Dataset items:
▬▬▬

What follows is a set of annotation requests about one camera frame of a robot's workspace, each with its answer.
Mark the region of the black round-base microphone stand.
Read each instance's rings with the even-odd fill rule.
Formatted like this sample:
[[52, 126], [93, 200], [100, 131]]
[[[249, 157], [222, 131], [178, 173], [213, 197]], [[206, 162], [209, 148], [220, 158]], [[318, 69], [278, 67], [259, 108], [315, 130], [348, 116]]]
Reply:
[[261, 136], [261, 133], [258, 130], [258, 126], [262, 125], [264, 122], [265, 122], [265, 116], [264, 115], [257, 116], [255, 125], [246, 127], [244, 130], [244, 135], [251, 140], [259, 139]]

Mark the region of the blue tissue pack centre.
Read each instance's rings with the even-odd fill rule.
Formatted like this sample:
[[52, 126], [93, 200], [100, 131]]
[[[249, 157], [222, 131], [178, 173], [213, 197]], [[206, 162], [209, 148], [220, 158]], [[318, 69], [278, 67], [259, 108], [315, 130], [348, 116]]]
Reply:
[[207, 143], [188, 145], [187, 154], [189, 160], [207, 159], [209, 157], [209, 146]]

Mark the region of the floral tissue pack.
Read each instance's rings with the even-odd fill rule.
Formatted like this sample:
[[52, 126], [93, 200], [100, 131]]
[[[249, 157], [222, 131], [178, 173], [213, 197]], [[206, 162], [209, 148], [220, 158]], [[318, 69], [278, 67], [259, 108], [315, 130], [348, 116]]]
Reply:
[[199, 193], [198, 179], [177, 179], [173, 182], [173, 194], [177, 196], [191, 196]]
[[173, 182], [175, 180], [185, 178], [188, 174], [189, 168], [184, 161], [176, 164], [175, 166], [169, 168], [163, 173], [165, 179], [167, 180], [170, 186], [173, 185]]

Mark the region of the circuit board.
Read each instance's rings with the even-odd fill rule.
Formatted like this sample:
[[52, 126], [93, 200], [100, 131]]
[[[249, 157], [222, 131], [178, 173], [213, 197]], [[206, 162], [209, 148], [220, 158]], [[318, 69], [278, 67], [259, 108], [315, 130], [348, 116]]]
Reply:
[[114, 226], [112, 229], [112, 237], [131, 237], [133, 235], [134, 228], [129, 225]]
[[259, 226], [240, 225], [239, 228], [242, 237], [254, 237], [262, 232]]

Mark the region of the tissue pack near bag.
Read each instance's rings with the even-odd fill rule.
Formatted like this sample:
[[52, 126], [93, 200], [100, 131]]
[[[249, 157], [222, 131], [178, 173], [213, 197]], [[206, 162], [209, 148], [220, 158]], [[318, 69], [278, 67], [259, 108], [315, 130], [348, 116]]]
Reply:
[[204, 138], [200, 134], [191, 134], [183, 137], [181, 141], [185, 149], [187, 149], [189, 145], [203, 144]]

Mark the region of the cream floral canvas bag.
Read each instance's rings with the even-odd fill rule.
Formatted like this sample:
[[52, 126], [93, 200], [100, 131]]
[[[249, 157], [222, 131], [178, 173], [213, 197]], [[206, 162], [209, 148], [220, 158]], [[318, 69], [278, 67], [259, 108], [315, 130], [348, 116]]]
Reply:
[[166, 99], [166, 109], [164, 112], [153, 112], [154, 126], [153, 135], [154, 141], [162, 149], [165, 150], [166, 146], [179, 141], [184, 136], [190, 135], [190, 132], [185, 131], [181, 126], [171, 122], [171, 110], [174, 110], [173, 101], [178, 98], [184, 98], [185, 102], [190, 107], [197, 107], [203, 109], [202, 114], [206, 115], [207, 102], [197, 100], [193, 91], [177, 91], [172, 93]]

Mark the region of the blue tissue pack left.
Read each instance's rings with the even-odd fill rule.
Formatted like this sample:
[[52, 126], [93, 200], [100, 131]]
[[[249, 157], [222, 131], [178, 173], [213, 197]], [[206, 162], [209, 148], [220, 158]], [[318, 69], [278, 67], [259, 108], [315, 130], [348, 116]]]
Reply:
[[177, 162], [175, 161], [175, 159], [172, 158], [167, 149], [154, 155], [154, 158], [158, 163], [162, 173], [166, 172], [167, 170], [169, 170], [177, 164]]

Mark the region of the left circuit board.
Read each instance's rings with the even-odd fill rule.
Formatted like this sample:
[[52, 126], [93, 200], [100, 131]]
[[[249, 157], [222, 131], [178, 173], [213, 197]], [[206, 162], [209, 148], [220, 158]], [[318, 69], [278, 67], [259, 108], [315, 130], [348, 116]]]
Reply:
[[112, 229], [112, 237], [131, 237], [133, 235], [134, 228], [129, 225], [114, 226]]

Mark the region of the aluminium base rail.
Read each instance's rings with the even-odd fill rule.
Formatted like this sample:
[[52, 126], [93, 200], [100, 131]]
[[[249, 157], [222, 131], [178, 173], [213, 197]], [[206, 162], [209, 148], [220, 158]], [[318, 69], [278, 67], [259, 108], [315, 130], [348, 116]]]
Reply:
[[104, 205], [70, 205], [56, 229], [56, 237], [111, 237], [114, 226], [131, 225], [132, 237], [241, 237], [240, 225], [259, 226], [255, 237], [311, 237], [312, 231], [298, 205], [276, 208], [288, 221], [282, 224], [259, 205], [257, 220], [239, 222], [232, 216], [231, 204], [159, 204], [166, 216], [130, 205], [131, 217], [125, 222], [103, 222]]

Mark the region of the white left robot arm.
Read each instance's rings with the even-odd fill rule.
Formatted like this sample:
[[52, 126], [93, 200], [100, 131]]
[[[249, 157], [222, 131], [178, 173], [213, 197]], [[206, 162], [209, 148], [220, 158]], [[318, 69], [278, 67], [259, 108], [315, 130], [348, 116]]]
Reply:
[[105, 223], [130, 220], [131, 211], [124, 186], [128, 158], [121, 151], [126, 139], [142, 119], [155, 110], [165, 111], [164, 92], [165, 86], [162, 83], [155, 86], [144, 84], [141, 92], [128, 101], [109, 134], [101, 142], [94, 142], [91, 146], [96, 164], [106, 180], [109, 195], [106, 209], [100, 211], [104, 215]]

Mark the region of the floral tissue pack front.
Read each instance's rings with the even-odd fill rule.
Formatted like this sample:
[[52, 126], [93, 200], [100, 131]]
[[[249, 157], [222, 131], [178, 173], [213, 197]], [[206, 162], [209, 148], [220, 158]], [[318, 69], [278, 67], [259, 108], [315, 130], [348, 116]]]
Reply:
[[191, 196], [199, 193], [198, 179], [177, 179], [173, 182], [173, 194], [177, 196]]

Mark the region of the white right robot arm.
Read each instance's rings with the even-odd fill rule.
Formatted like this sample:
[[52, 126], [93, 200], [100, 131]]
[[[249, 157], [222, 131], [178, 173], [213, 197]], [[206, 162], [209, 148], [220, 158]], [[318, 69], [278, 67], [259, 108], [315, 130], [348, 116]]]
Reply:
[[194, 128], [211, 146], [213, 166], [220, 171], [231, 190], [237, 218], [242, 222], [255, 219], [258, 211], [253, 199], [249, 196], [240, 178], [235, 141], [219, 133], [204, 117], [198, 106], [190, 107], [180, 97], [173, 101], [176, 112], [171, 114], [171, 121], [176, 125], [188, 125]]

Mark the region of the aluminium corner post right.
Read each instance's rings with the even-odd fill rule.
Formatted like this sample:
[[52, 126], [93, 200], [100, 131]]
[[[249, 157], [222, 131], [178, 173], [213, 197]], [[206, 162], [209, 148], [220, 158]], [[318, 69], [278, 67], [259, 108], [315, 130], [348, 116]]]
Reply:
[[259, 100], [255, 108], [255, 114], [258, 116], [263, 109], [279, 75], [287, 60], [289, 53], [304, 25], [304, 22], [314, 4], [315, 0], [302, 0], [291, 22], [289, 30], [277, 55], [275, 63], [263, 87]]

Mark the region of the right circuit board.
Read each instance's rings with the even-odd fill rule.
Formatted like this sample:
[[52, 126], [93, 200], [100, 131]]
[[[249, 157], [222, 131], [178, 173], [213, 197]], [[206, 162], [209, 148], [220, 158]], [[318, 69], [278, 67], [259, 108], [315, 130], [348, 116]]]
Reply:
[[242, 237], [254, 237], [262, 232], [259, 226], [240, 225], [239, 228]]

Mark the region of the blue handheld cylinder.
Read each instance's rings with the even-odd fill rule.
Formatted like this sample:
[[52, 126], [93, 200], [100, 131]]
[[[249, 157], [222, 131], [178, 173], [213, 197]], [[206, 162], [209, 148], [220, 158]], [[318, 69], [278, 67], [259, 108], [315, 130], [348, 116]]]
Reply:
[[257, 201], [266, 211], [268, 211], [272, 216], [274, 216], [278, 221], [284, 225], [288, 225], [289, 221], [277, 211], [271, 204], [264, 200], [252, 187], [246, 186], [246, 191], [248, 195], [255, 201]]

▬▬▬

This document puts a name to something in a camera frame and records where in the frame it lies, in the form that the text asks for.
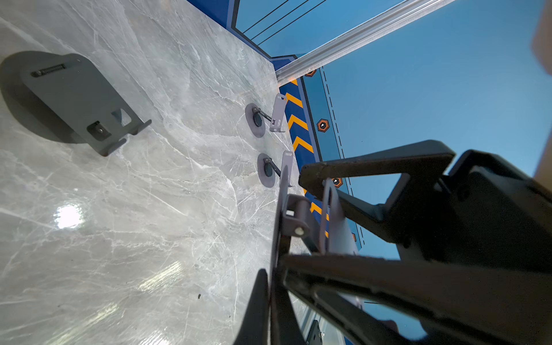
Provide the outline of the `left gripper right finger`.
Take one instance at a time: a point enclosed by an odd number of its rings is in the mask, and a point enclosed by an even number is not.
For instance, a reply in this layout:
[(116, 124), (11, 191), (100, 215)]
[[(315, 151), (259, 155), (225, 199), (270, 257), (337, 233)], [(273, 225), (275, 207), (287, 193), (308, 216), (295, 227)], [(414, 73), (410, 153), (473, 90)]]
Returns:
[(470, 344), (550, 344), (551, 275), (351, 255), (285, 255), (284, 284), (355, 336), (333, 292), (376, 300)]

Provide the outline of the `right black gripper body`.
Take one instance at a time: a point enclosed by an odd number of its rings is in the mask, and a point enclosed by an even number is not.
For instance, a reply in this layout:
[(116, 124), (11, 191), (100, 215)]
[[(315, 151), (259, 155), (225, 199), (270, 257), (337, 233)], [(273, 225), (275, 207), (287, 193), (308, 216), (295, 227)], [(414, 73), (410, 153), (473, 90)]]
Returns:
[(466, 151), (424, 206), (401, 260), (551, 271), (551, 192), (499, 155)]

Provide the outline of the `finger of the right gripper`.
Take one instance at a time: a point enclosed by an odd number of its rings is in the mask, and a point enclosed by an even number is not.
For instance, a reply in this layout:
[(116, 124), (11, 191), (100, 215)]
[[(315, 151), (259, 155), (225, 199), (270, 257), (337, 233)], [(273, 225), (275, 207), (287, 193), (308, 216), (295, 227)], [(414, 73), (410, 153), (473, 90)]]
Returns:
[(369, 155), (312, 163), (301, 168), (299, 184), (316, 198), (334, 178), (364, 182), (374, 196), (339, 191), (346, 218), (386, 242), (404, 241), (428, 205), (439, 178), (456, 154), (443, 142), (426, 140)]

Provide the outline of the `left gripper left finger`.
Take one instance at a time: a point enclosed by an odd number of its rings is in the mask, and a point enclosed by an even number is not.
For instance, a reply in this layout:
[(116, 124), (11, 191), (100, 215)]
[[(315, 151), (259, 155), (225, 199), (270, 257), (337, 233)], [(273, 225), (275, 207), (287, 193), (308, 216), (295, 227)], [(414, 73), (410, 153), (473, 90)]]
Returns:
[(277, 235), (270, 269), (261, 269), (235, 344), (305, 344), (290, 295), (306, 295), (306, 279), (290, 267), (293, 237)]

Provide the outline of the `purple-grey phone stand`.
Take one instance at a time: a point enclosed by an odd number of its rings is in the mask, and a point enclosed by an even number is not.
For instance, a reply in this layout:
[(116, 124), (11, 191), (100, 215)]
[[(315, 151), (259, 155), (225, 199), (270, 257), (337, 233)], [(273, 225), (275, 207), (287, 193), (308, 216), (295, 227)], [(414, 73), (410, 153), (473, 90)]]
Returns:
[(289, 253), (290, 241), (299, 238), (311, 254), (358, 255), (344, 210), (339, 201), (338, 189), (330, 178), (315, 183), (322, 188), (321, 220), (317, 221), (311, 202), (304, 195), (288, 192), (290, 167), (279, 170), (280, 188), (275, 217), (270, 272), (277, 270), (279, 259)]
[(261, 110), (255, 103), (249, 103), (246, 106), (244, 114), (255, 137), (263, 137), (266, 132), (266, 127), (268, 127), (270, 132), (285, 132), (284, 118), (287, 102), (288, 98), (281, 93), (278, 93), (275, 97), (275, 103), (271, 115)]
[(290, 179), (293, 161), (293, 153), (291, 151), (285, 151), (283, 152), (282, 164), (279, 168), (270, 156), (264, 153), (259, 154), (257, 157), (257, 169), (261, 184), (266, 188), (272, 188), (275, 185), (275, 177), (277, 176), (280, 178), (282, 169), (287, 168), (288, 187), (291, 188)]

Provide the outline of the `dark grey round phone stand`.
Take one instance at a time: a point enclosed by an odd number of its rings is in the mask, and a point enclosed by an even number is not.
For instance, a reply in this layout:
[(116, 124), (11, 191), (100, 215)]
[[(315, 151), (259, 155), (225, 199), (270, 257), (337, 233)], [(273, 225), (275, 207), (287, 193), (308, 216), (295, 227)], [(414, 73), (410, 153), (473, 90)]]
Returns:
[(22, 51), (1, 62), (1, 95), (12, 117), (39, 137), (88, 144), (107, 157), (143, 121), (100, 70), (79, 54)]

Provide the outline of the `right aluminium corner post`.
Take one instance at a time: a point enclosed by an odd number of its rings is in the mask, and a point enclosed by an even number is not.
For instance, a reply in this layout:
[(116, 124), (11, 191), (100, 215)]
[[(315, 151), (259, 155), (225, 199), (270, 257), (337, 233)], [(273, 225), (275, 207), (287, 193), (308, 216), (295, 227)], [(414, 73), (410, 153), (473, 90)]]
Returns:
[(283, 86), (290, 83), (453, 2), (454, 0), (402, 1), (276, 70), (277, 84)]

▬▬▬

▶ _WHAT THIS TASK INVOLVES_: Only lines containing the string "right" belong in the answer; find them in the data above and copy them.

▶ _EXERCISE RESULT_:
Mark the region of the white right robot arm.
Mark the region of the aluminium corner post right.
Mark the region of the right circuit board.
Provide the outline of the `left gripper right finger`.
Provide the outline of the `right black gripper body`.
Provide the outline of the `finger of the right gripper`.
Provide the outline of the `right aluminium corner post`.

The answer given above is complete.